THE PROBLEM: Taking the listing below line by line, tally those that contain the string "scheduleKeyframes". Give the total alone.

SUPPLIED MATERIAL:
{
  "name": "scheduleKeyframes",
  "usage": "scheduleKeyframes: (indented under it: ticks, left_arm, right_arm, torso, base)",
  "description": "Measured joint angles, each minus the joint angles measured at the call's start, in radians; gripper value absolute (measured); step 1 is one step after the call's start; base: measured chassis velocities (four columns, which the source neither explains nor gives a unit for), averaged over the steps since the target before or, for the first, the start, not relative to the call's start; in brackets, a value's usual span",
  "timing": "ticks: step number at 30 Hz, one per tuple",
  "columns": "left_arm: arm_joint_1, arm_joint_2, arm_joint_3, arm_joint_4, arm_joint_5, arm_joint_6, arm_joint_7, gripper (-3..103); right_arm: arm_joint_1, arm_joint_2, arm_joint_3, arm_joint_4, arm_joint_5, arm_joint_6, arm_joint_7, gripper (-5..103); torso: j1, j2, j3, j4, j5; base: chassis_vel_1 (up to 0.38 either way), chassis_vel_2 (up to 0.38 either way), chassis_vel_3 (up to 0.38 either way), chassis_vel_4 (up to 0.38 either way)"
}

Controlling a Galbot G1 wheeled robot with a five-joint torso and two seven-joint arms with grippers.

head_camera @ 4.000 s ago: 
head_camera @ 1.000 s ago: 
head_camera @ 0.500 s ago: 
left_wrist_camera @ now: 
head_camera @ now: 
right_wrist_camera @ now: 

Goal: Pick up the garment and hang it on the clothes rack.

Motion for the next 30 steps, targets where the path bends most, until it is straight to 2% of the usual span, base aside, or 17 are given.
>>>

ANSWER TO THIS PROBLEM: 2